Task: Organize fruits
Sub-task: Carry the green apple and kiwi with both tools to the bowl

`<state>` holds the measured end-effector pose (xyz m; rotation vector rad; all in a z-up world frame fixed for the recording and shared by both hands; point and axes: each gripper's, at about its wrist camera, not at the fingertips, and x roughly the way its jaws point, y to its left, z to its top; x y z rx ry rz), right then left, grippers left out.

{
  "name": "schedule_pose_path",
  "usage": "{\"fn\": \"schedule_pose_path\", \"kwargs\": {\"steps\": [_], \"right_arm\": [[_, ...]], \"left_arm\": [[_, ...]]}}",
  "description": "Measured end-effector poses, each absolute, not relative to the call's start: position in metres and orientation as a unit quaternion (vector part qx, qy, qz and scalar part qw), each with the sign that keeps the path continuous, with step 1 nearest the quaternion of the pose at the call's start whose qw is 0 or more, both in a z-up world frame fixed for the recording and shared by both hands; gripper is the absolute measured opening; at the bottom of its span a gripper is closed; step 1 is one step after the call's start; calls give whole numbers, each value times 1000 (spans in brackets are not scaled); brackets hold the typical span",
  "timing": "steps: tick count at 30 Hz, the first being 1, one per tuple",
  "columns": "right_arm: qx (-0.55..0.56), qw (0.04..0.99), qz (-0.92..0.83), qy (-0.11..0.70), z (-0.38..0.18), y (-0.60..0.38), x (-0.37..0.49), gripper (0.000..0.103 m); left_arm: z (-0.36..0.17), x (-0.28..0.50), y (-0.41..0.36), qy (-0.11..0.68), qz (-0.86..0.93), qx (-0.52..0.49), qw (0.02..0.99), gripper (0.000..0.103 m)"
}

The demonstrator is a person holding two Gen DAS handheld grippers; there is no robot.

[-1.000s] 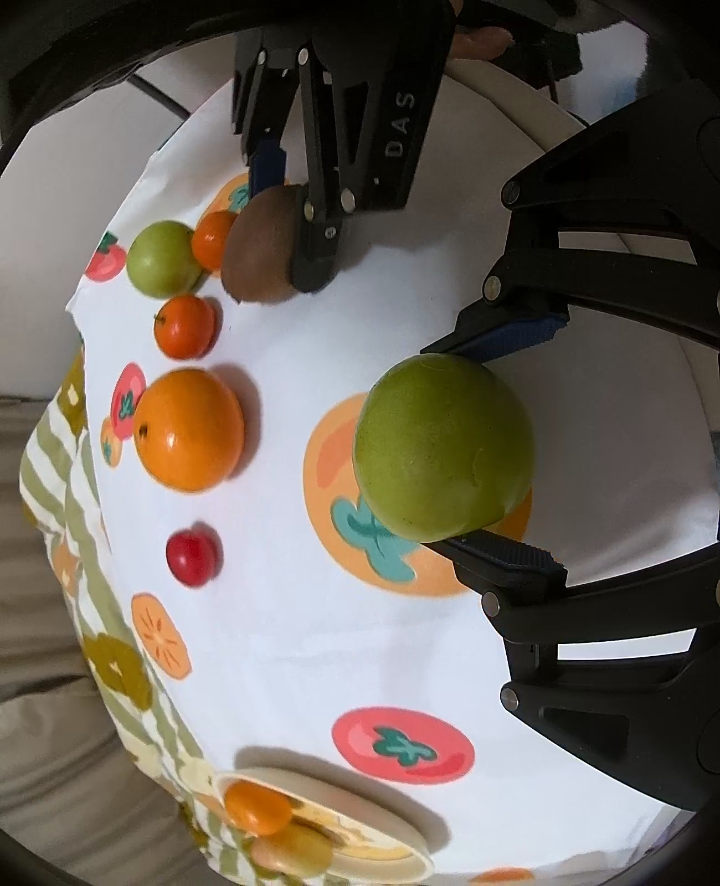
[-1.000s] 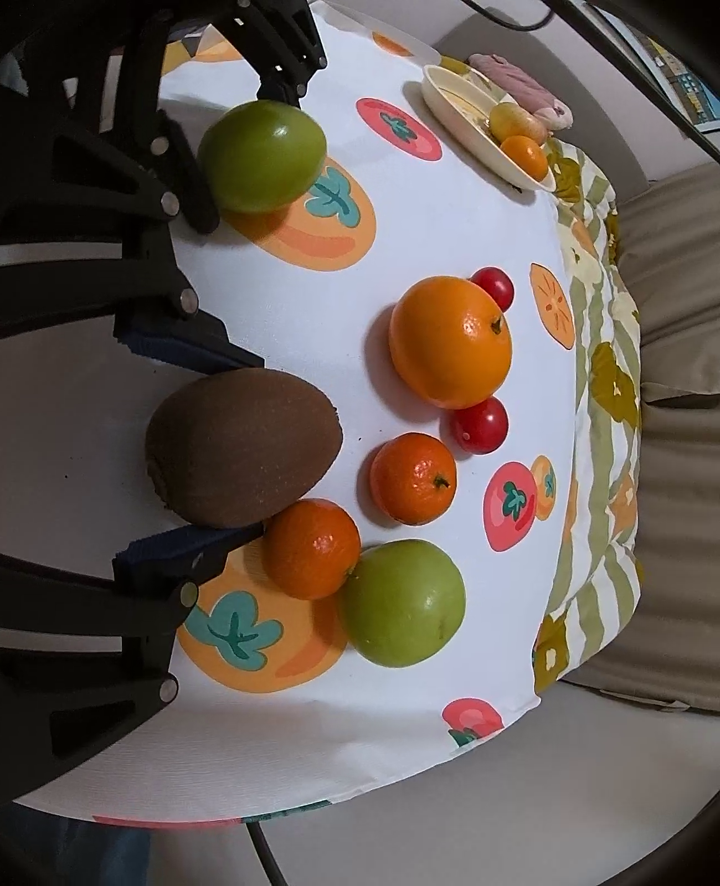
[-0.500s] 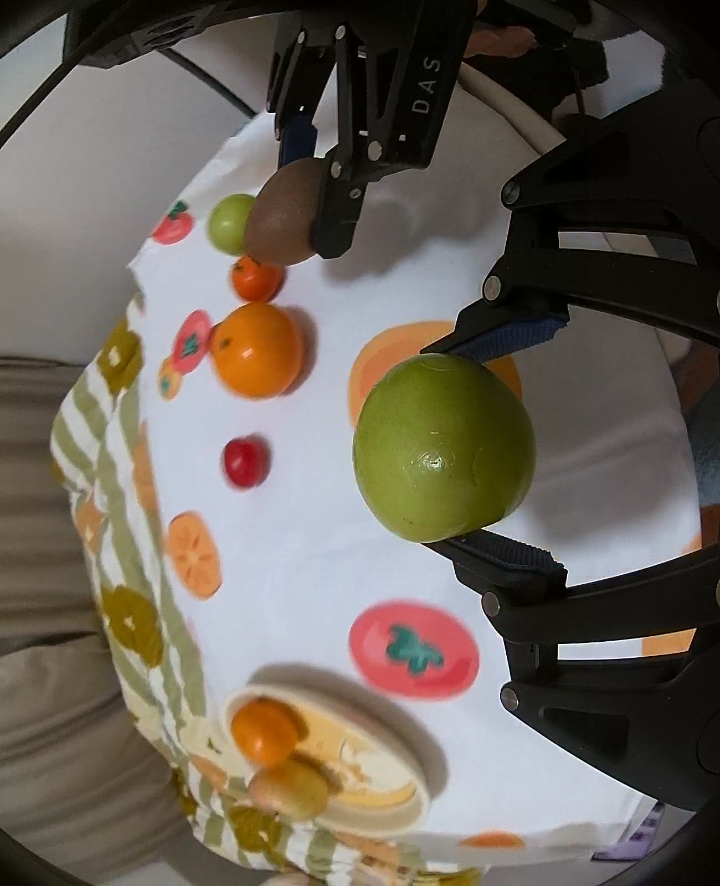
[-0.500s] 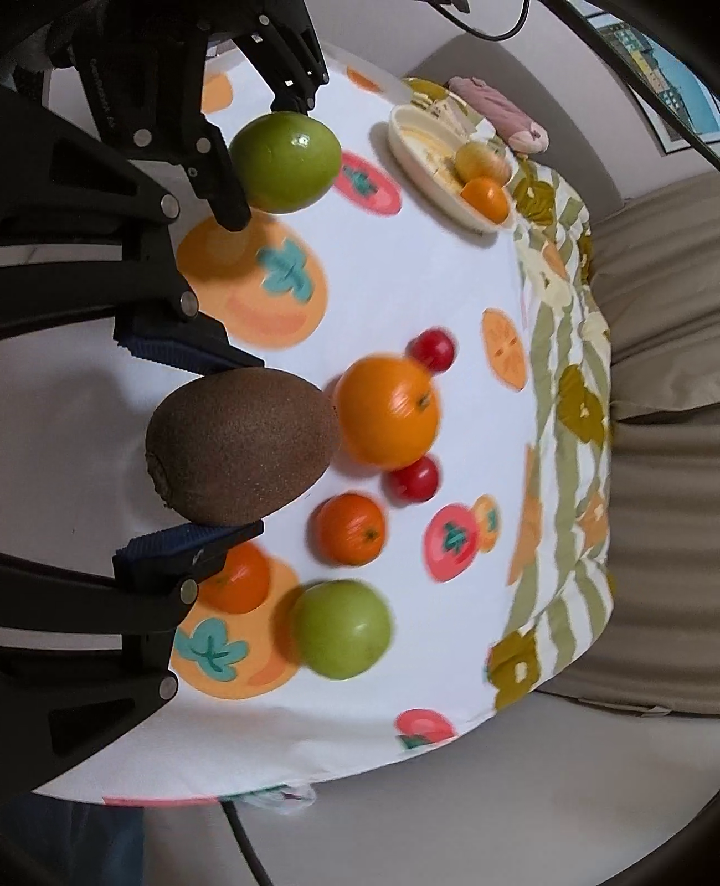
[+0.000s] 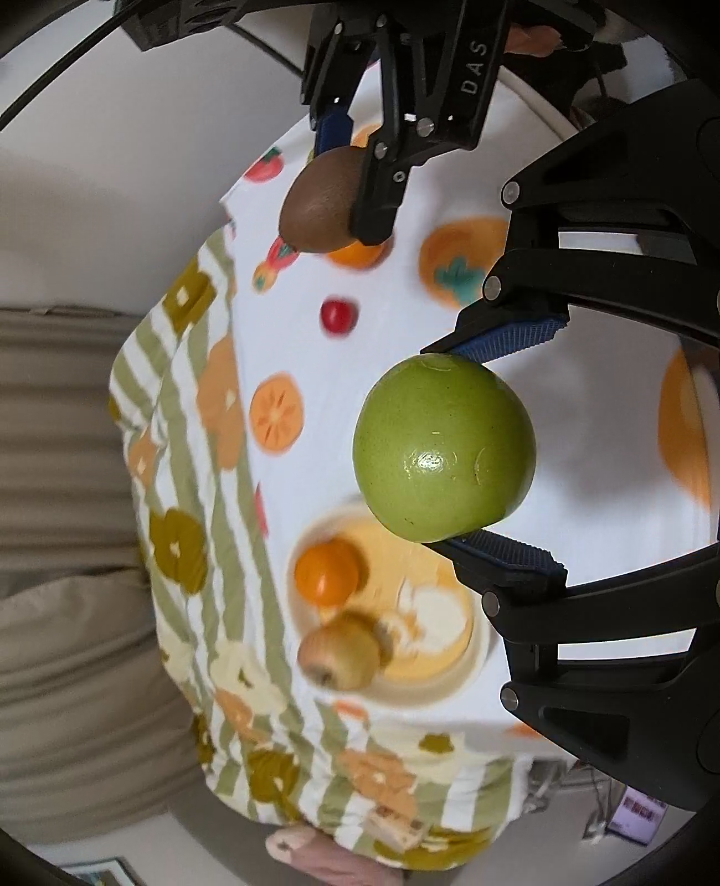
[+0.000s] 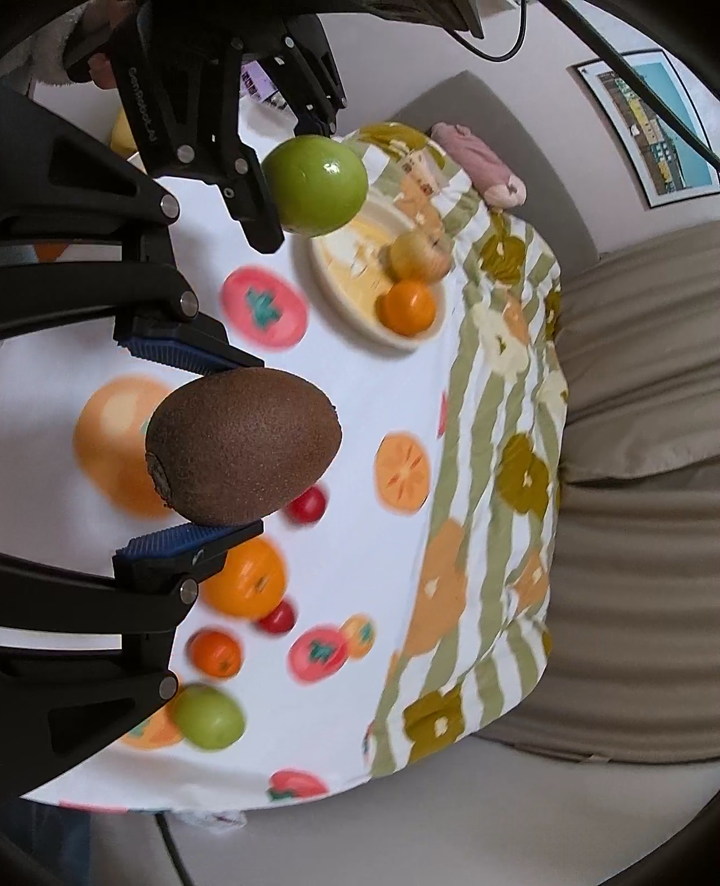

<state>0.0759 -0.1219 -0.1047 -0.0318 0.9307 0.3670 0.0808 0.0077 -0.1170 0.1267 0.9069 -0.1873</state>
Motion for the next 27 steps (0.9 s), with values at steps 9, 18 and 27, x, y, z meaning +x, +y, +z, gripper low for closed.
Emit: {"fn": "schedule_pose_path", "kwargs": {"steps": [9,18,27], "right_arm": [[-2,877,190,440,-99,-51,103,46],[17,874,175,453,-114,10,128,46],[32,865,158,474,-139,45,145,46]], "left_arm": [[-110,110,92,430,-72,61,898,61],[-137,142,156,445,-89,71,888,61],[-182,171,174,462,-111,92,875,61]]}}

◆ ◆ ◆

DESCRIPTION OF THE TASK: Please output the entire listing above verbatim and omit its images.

TASK SOLUTION:
Task: Organize fruits
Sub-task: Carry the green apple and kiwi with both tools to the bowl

`<state>` holds the measured end-effector pose (xyz m; rotation vector rad; all in a z-up world frame fixed for the recording and shared by both hands; point and axes: each gripper's, at about its wrist camera, not at the fingertips, and x roughly the way its jaws point, y to its left, z to its top; x y z rx ry rz), right then left, grippers left out.

{
  "name": "schedule_pose_path",
  "usage": "{\"fn\": \"schedule_pose_path\", \"kwargs\": {\"steps\": [_], \"right_arm\": [[_, ...]], \"left_arm\": [[_, ...]]}}",
  "description": "Measured end-effector poses, each absolute, not relative to the call's start: position in metres and orientation as a unit quaternion (vector part qx, qy, qz and scalar part qw), each with the sign that keeps the path continuous, with step 1 nearest the quaternion of the pose at the call's start whose qw is 0 or more, both in a z-up world frame fixed for the recording and shared by both hands; gripper is the absolute measured opening; at the bottom of its span a gripper is closed; step 1 is one step after the call's start; calls give whole numbers, each value times 1000 (spans in brackets are not scaled); brackets hold the typical span",
  "timing": "steps: tick count at 30 Hz, the first being 1, one per tuple",
  "columns": "right_arm: qx (-0.55..0.56), qw (0.04..0.99), qz (-0.92..0.83), qy (-0.11..0.70), z (-0.38..0.18), y (-0.60..0.38), x (-0.37..0.49), gripper (0.000..0.103 m); left_arm: z (-0.36..0.17), x (-0.28..0.50), y (-0.41..0.36), qy (-0.11..0.68), qz (-0.86..0.93), qx (-0.52..0.49), qw (0.02..0.99), gripper (0.000..0.103 m)"
}

The demonstrator is a person holding two Gen DAS handheld grippers; there is no robot.

[-1.000s] 
[-1.000s] 
[-0.500s] 
[-0.500s] 
[+0.000s] 
[+0.000s] 

<state>0.0759 -0.1219 -0.1047 -0.0318 0.9307 0.3670 0.0808 0.0077 -0.1170 0.1267 0.9069 -0.1873</state>
Motion for the next 27 steps (0.9 s), with values at steps 9, 18 and 27, x, y, z meaning +x, +y, +z, gripper low for closed.
Emit: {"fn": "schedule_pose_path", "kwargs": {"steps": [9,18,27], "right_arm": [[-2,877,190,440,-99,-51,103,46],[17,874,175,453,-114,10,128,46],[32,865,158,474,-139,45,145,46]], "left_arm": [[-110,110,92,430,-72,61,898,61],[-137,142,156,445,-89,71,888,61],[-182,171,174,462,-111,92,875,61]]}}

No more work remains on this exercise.